# OK-1'st MEAD attempt



## nx9i (Aug 18, 2009)

Greeting everyone-
I am almost ready to start my very first mead.

GOAL: 3 gallon batch of a very basic dry mead.

Now, I have 5 lbs of honey- I'm not sure if this is not enough even for a dry batch for 3 gallons or not. I plan on using the LALVIN 1118 for yeast.

Any tips or suggestions??

ANy help would be great.

Thanks in advance.

Paulie


----------



## Wade E (Aug 18, 2009)

That really nt enough for a 3 gallon batch, I use 3 lbs per gallon for mead.


----------



## petes (Aug 18, 2009)

I look at it this way; you've got 5 lb (2.5kg) and want to make 3 gall (11.4 litres)
That works out at a shade over 450 grams per litre.

That's plenty of honey to work with, will give good body at the finish and your yeast choice will result in a dry product too.

FWIW the famous, or not so - depends, JAOM equates at your intended ratio and that has great body. I've found anything below 400gms/litre tends to lack body/feel so I always work to at least that ratio. (Wish I always had).


----------



## petes (Aug 18, 2009)

Also FWIW Wades ratio works out a shade under 400gms/litre so that'd work too but your intended is higher.


----------



## Wade E (Aug 18, 2009)

I use 3lbs per gallon and hes going to use 5 lbs for 3 gallons?
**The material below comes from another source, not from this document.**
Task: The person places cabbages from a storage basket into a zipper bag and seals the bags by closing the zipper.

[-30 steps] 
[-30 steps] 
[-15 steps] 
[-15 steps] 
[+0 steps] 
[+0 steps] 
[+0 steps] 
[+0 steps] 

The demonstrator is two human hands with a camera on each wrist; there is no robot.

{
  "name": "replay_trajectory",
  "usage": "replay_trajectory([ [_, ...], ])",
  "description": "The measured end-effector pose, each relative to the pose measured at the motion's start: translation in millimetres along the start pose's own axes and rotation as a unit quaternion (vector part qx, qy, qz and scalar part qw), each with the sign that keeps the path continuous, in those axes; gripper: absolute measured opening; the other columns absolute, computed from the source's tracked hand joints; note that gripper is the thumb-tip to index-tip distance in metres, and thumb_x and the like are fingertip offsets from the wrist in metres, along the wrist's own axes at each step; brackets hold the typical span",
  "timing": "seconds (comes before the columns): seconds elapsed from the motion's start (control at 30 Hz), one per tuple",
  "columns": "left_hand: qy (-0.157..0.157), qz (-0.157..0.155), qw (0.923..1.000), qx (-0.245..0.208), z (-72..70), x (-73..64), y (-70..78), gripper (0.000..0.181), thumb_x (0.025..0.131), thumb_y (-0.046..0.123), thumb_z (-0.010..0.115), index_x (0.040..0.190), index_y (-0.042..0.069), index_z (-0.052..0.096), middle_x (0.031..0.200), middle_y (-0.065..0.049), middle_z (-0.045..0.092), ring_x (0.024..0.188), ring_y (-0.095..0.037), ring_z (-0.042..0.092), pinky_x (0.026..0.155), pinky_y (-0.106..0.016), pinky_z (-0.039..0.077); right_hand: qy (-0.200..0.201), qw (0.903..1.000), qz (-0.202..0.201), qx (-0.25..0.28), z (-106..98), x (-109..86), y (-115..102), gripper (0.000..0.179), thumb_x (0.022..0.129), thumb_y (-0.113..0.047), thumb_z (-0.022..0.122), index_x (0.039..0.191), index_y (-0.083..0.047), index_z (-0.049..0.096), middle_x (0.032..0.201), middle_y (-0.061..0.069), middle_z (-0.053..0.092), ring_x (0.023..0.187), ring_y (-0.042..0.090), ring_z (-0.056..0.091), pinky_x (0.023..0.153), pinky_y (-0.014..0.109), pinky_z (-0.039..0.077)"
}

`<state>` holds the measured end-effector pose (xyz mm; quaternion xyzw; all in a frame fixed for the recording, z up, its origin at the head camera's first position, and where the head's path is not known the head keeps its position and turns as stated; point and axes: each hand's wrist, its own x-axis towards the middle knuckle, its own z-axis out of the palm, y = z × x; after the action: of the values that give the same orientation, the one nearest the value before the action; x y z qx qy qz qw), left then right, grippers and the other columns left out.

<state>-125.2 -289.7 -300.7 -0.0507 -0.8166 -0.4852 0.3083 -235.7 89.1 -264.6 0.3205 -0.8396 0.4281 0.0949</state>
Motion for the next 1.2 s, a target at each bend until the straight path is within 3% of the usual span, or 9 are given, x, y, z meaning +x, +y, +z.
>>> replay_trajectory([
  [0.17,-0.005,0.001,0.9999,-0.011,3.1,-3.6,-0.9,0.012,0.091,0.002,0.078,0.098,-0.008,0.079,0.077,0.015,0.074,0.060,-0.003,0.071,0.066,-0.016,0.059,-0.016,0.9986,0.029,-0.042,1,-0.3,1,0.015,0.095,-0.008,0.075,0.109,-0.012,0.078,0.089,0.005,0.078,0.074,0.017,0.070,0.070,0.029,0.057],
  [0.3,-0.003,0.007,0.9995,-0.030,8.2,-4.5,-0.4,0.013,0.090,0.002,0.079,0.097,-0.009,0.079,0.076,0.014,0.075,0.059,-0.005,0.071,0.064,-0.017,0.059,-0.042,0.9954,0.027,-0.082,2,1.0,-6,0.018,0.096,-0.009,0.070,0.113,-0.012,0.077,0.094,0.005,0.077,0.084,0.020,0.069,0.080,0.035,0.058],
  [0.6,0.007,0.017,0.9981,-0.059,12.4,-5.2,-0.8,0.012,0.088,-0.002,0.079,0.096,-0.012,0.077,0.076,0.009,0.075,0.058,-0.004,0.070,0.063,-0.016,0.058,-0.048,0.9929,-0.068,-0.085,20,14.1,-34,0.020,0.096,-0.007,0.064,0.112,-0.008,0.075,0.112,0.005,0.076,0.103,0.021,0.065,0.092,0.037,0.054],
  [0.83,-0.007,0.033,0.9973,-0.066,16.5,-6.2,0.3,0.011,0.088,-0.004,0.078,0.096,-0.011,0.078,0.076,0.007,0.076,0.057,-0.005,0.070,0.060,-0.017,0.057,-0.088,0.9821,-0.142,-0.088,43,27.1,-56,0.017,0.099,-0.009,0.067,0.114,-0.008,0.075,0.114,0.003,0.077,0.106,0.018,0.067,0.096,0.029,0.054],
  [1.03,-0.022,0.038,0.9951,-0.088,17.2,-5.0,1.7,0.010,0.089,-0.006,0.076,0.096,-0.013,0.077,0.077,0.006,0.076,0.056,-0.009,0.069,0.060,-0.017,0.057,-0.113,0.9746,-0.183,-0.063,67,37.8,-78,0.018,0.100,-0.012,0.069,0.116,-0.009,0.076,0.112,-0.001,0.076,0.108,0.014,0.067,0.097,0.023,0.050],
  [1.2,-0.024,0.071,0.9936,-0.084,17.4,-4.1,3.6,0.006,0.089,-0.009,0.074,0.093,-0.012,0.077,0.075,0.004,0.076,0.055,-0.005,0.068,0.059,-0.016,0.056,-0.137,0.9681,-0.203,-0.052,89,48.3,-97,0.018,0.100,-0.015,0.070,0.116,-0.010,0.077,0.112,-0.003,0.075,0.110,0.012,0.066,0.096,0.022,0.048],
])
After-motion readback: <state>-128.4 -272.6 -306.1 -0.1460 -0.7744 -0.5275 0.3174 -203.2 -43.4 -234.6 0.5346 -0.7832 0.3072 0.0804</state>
I would use 9 lb! How is his ratio higher?


----------



## petes (Aug 18, 2009)

Oops. Sorry Wade, dyslexia kicked in again. 

nx9i you need to increase your honey to at least 4.5 kg - (9lb) to get a decent result, or cut your volume to 1 and 2 thirds of a gallon.


----------



## St Allie (Aug 18, 2009)

I've got 3 kgs of honey saved for a mead, however after the disappointing flavour of the kiwifruit melomel ( gonna need 2 years storage at least!).. I'm not willing to try a mead..
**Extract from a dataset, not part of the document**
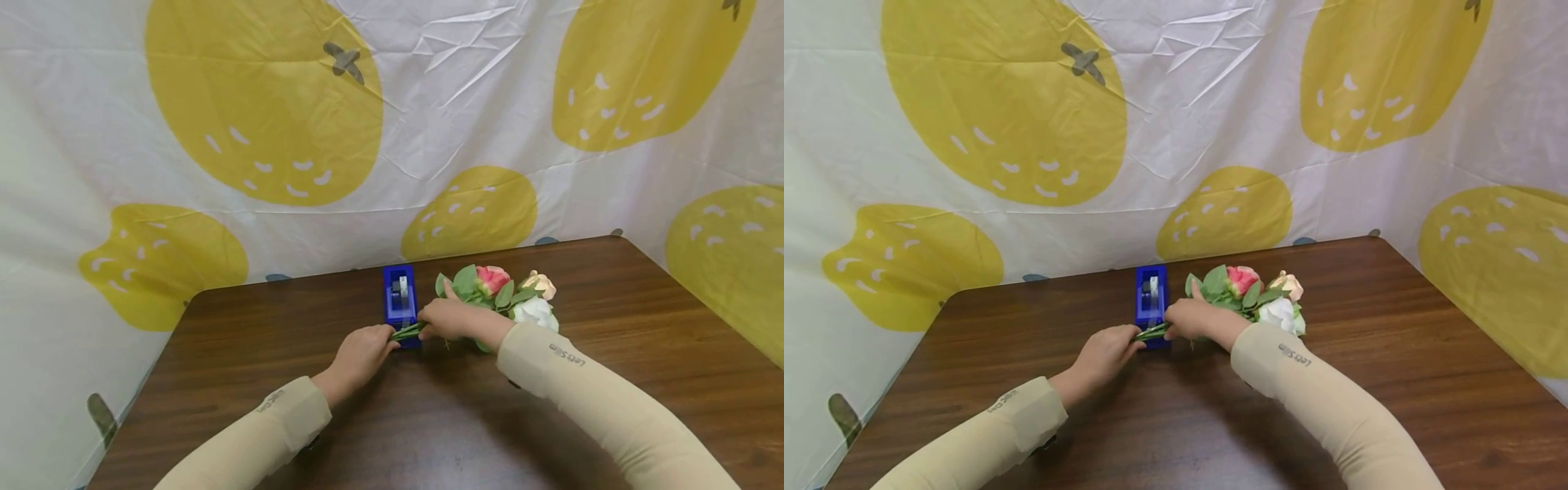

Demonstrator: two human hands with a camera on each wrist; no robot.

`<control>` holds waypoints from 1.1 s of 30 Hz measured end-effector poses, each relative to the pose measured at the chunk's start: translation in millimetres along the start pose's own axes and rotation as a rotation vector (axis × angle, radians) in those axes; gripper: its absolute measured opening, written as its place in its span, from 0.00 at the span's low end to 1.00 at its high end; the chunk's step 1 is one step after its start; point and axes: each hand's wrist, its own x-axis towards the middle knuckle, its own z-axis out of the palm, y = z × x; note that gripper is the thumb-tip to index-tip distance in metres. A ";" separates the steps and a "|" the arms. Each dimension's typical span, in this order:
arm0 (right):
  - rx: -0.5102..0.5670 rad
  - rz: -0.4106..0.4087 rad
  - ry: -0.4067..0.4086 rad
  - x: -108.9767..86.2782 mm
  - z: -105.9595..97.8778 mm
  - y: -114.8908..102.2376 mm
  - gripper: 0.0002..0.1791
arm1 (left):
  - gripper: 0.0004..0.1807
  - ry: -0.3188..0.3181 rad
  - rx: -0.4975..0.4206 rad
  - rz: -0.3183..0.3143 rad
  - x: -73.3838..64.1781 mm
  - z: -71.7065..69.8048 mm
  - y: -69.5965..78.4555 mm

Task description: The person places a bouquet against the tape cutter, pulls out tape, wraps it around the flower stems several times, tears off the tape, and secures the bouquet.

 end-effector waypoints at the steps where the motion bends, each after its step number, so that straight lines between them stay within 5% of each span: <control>1: 0.003 -0.001 0.009 0.2 0.4 -0.1 0.10 | 0.09 0.002 0.001 0.000 -0.2 0.5 -0.2; 10: -0.005 -0.027 0.109 0.9 5.8 1.3 0.08 | 0.10 0.001 -0.045 -0.056 -0.8 -0.7 1.7; 18: -0.068 -0.050 0.157 -2.6 7.1 -0.2 0.08 | 0.13 -0.255 -0.524 -0.481 11.0 -6.9 -1.0; 22: -0.119 -0.055 0.176 -1.7 8.7 -0.1 0.08 | 0.21 -0.330 -0.681 -0.609 16.2 -11.8 -4.7; 29: -0.260 -0.051 0.228 -1.1 12.7 0.3 0.10 | 0.24 -0.528 -0.867 -0.610 17.7 -13.7 -11.8; 33: -0.320 -0.071 0.285 -2.2 13.8 -0.7 0.11 | 0.23 -0.530 -0.921 -0.586 17.5 -11.4 -15.4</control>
Anyone have any words of encouragement about mead?.. I've never tasted one and honey is so expensive.. I don't want to pour it down the drain.

Allie


----------



## Wade E (Aug 18, 2009)

Ive made a few and the only 1 that wasnt retty awesome right when sweetened was my JAOM and I must admit that I didnt exactly follow the instructions and used wine yeast. It stopped right about where the bakers yeast would have with maybe the exception of 1-1 1/2% abv. I think the cloves really wreaked havoc but maybe it wu=ill smooth out like oak. I havent tried it in quite awhile so who knows it could be good now.


----------



## St Allie (Aug 19, 2009)

What's JAOM?

Allie


----------



## Wade E (Aug 19, 2009)

Joe Mattoli's ancient Orange Mead!


----------



## petes (Aug 25, 2009)

JAOM is a good start point for those who haven't experienced mead. 
It can be immediately drinkable. (Mine never last anyway so I've gone up to 5 gallon batches). 
The published recipe flies in the face of convention a little but it works. 
Negatives for many are excessive pithiness and clove overkill. Both are factors I've not experienced.
Have running concurrently a traditional JAOM and something that I'd call a JAOM done within present conventions. As far as development presently, the traditional wins, no race. The other will come on with time.
FWIW.


----------



## smurfe (Aug 25, 2009)

I have made many a batch of Joe's Ancient Mead with variations each time. I will add that I have used Bread Yeast every time except once and the one time I used wine yeast it was OK but I have never had an issue with the bread yeast. I actually like the flavor profile better. The Champagne yeast works OK though. It will ferment to dry normally with that yeast. The bread yeast will make a sweet mead.

Anyway, the best batch I ever made was from Kumquats. It was absolutely to die for and an award winning Mead.


----------



## Nubz (Aug 25, 2009)

ooh pretty bottles Smurfe


----------



## Midwest Vintner (Aug 25, 2009)

Nubz said:


> ooh pretty bottles Smurfe



and the wine has a nice color.


----------



## St Allie (Aug 25, 2009)

I like the look of that Steve..

will that work for loquats too, do you think?.. they look very similar.

Allie


----------



## petes (Aug 26, 2009)

Wow smurfe, that looks awesome.

St Allie, loquats are a different animal.
(But well worth doing just the same).
One of my favourites for both wine and mead.


----------



## St Allie (Aug 26, 2009)

Pete,

the gorseflowers and honey I'm making is awesome tasting.. the gorse must be flowering up north by now.. you should give it a go.

I'm definately going to do loquat and honey as soon as summer rolls around.

Allie


----------



## petes (Aug 27, 2009)

Hi Allie,

Gorse is on the hit list; has been flowering for some months but really coming into it's own now. 
Haven't tried the smell test this year yet - last was extremely wet and the perfume washed right out, so that plan was a canned.
Have to pull finger as, after all, all I have to do to gather flowers is jump a fence. (And put up with the thorns). 

Cheers, petes


----------



## LindseyGrapes (Sep 10, 2009)

This looks and sounds awesome! Any chance of getting the recipe for that Kumquat Mead? We just finished the JAOM and it's great but wanted to try something different this time. We actually let that one set until the fruit dropped on it's own!


----------